Так и я верую. Но кто поможет неверию моему?!

Где тот ребенок, что был некогда мною? Живет ли он еще во мне, или его уже нет?

Пабло Неруда

…сохраню ли я наследство, Уроки детства, память детства?

Елена Аксельрод

1.

Лето 1917 года. Няня — Полина Максимовна — мама называла ее „бонной“ — гуляет со мной и с моим двухлетним братом Саней по Крещатику. Вдруг суматоха. Шум. Няня заталкивает меня в подъезд. По мостовой движется разноголосо орущая толпа. Люди теснятся у края тротуара. Из-под няниного локтя вижу флаги трехцветные и красные. На плечах несут человека, который размахивает руками и что-то кричит. Вокруг говорят: „Керенского понесли.“ Мне передается испуг няни, но с ним и возбужденное любопытство. Няня любит царя и ненавидит Керенского — „христопродавец, батюшку царя заарестовал… Вот царь вернется, повесят его, а черти в ад унесут.“ Страшно видеть человека, обреченного на такое. Няня заталкивает меня поглубже в подъезд. На руках у нее толстый Саня. Ей трудно, а я хочу видеть и слышать. Жутко, грешно — и все же неудержимо влечет. Толпа проходит, пестрая, взъерошенная, шумная. Не различаю лиц и голосов…
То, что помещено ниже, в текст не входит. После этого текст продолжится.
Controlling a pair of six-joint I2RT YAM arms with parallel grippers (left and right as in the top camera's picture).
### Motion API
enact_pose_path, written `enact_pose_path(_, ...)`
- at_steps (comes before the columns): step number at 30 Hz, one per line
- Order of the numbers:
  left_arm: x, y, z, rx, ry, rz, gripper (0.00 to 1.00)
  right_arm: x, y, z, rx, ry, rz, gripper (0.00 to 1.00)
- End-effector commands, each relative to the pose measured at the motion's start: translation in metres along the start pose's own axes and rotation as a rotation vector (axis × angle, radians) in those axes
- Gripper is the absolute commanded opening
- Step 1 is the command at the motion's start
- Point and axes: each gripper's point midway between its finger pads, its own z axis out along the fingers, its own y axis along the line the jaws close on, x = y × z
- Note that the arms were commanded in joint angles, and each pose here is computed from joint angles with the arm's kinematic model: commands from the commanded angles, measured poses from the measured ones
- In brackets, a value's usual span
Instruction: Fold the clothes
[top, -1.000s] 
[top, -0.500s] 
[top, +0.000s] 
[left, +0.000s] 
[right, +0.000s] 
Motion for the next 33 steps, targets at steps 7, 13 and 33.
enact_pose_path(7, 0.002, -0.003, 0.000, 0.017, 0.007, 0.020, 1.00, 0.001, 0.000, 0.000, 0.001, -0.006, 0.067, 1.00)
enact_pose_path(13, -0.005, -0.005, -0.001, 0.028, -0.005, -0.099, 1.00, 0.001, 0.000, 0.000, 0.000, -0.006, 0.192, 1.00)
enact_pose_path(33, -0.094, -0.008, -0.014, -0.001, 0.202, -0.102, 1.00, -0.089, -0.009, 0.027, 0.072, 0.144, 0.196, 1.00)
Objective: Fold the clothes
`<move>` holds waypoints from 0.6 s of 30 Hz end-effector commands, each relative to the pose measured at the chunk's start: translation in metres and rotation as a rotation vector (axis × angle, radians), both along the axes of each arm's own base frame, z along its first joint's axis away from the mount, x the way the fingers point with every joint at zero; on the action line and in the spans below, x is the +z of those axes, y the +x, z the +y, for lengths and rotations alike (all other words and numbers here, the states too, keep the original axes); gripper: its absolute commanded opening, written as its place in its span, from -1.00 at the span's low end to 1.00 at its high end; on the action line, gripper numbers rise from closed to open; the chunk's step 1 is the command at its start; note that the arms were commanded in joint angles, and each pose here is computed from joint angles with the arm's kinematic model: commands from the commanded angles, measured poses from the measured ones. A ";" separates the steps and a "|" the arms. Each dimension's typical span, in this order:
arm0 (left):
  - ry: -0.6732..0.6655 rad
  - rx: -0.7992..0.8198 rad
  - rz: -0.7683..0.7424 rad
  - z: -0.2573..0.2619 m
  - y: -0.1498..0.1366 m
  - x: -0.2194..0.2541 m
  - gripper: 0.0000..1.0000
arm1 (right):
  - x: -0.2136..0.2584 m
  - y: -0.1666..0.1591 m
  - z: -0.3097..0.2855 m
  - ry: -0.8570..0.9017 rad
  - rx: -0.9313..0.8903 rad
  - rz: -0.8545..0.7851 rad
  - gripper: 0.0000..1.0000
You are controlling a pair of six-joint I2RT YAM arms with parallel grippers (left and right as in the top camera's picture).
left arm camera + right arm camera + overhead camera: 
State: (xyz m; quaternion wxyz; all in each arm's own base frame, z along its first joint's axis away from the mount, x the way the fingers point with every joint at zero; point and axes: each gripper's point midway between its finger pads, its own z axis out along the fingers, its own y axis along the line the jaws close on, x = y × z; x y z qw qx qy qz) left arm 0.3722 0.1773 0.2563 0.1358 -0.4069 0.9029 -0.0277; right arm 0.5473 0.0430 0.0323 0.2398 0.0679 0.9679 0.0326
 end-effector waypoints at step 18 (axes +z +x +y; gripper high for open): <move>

Няне я верю. Но у дедушки в столовой на стене портрет: носатый, волосы ежиком, френч, как у моего отца. Ничего страшного. Это Керенский. Дедушка говорит. „Он хороший человек; за свободу, за справедливость.“

Дедушка — несомненный авторитет. Его даже папа слушается. Но прадедушка — отец бабушки, Яков Богданов — самый настоящий герой. У него две георгиевские медали. „На Кавказе воював и в Севастополи.“ Он хвастает, что ему скоро сто лет. У него длинная овальная борода, седая, с желтизной, зубы длинные, темноватые. Худое смуглое лицо иссечено морщинами, но ходит прямо, не сутулясь. Он ловко показывает палкой артикул: „На пле-ечо! Ать-два! К но-ги! Ать-два! На крра-ул! Ать-два-тры!“ Доблестный прадедушка оказывается ближе к няне.